**Exercise aim**
The data below holds the lines to copy: everything from the line containing "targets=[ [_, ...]" to the line containing "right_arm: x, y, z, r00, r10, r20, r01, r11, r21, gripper", both ends included, set down exactly.

**Dataset section**
##############################
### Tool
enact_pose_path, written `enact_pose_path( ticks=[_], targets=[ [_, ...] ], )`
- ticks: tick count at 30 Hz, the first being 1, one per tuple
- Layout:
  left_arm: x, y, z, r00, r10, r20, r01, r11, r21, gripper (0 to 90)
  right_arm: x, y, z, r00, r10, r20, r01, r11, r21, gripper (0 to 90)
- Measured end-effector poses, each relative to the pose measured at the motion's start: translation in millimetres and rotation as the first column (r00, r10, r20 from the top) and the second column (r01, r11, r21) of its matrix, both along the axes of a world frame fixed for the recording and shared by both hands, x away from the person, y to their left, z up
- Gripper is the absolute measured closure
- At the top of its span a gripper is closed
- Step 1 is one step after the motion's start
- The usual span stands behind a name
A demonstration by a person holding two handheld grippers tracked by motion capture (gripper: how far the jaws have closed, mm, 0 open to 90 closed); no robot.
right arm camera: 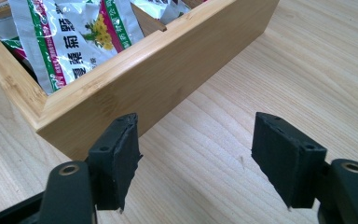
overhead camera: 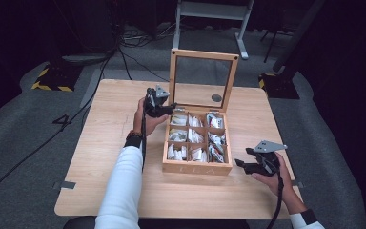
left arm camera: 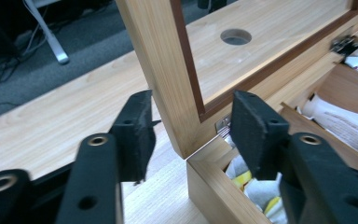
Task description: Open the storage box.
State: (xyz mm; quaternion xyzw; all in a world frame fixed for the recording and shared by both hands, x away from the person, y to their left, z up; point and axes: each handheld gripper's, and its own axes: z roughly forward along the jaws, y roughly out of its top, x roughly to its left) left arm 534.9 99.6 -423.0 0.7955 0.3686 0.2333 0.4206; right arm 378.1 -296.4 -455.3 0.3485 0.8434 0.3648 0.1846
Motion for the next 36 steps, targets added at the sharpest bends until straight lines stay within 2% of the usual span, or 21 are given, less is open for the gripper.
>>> enact_pose_path(
  ticks=[3, 4, 5, 6, 8, 11, 14, 15, 16, 17, 20, 23, 24, 25, 26, 27, 28, 30, 33, 36],
  targets=[
    [-4.2, 2.5, 5.7, 1.0000, 0.002, 0.008, -0.002, 0.9998, 0.020, 44.8, 0.1, 0.1, 0.0, 1.0000, 0.000, 0.000, 0.000, 1.000, -0.002, 32.2],
    [-9.2, 4.7, 10.4, 1.0000, 0.004, 0.009, -0.004, 0.9993, 0.037, 38.3, -0.3, 0.4, 0.5, 1.0000, 0.000, 0.003, 0.000, 1.000, -0.003, 32.3],
    [-9.2, 4.7, 10.4, 1.0000, 0.004, 0.009, -0.004, 0.9993, 0.037, 36.2, -0.3, 0.4, 0.5, 1.0000, 0.000, 0.003, 0.000, 1.000, -0.003, 32.3],
    [-11.6, 5.9, 12.5, 1.0000, -0.001, 0.009, 0.000, 0.9989, 0.047, 36.2, -0.6, 0.6, 0.9, 1.0000, 0.001, 0.004, -0.001, 1.000, -0.002, 32.3],
    [-20.1, 10.3, 17.9, 0.9998, -0.016, 0.013, 0.015, 0.9971, 0.075, 30.6, -1.1, 1.0, 2.0, 1.0000, 0.003, 0.005, -0.003, 1.000, 0.000, 32.3],
    [-25.8, 13.9, 20.6, 0.9996, -0.026, 0.005, 0.026, 0.9966, 0.078, 27.4, -1.1, 0.9, 2.5, 1.0000, 0.003, 0.006, -0.003, 1.000, -0.001, 32.4],
    [-37.7, 21.0, 22.1, 0.9995, -0.032, 0.004, 0.031, 0.9928, 0.115, 21.5, -1.4, -0.2, 4.8, 0.9999, 0.004, 0.015, -0.004, 1.000, 0.002, 32.6],
    [-37.7, 21.0, 22.1, 0.9995, -0.032, 0.004, 0.031, 0.9928, 0.115, 20.0, -1.5, -0.7, 5.5, 0.9999, 0.002, 0.015, -0.002, 1.000, 0.004, 32.6],
    [-44.6, 24.4, 23.0, 0.9989, -0.047, 0.002, 0.047, 0.9897, 0.135, 17.8, -1.3, -1.3, 6.2, 0.9999, 0.003, 0.017, -0.003, 1.000, 0.005, 32.7],
    [-44.6, 24.4, 23.0, 0.9989, -0.047, 0.002, 0.047, 0.9897, 0.135, 17.4, -1.3, -1.3, 6.2, 0.9999, 0.003, 0.017, -0.003, 1.000, 0.005, 32.7],
    [-58.8, 31.5, 24.2, 0.9974, -0.072, 0.009, 0.069, 0.9847, 0.160, 16.9, -1.6, -3.1, 10.2, 0.9996, -0.001, 0.027, 0.000, 1.000, 0.017, 32.9],
    [-65.3, 34.8, 23.2, 0.9965, -0.083, 0.006, 0.081, 0.9841, 0.158, 17.0, -2.3, -3.6, 13.1, 0.9992, -0.009, 0.040, 0.008, 1.000, 0.028, 33.7],
    [-71.8, 37.4, 21.6, 0.9958, -0.091, 0.004, 0.089, 0.9800, 0.178, 17.0, -2.6, -4.1, 15.7, 0.9988, -0.013, 0.047, 0.011, 0.999, 0.039, 33.9],
    [-71.8, 37.4, 21.6, 0.9958, -0.091, 0.004, 0.089, 0.9800, 0.178, 17.0, -2.6, -4.1, 15.7, 0.9988, -0.013, 0.047, 0.011, 0.999, 0.039, 33.9],
    [-78.3, 39.3, 19.0, 0.9951, -0.099, 0.003, 0.097, 0.9764, 0.193, 17.0, -3.1, -3.4, 18.3, 0.9984, -0.009, 0.056, 0.007, 0.999, 0.039, 33.9],
    [-78.3, 39.3, 19.0, 0.9951, -0.099, 0.003, 0.097, 0.9764, 0.193, 17.0, -3.1, -3.4, 18.3, 0.9984, -0.009, 0.056, 0.007, 0.999, 0.039, 33.9],
    [-84.5, 41.8, 15.4, 0.9949, -0.101, 0.005, 0.097, 0.9740, 0.205, 17.0, -3.8, -2.3, 21.6, 0.9979, -0.003, 0.064, 0.000, 0.999, 0.041, 33.9],
    [-87.3, 43.1, 13.2, 0.9947, -0.103, -0.001, 0.101, 0.9734, 0.206, 17.0, -4.8, -1.3, 26.2, 0.9974, 0.003, 0.072, -0.006, 0.999, 0.045, 33.9],
    [-94.6, 48.2, 7.1, 0.9938, -0.110, -0.012, 0.110, 0.9670, 0.230, 17.1, -6.1, 0.5, 31.3, 0.9967, 0.008, 0.081, -0.013, 0.998, 0.058, 33.9],
    [-102.9, 53.6, -0.3, 0.9936, -0.110, -0.027, 0.113, 0.9672, 0.227, 17.1, -8.5, 5.7, 35.6, 0.9953, 0.028, 0.093, -0.033, 0.998, 0.059, 33.9]
  ],
)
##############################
**Response**
enact_pose_path, written `enact_pose_path( ticks=[_], targets=[ [_, ...] ], )`
- ticks: tick count at 30 Hz, the first being 1, one per tuple
- Layout:
  left_arm: x, y, z, r00, r10, r20, r01, r11, r21, gripper (0 to 90)
  right_arm: x, y, z, r00, r10, r20, r01, r11, r21, gripper (0 to 90)

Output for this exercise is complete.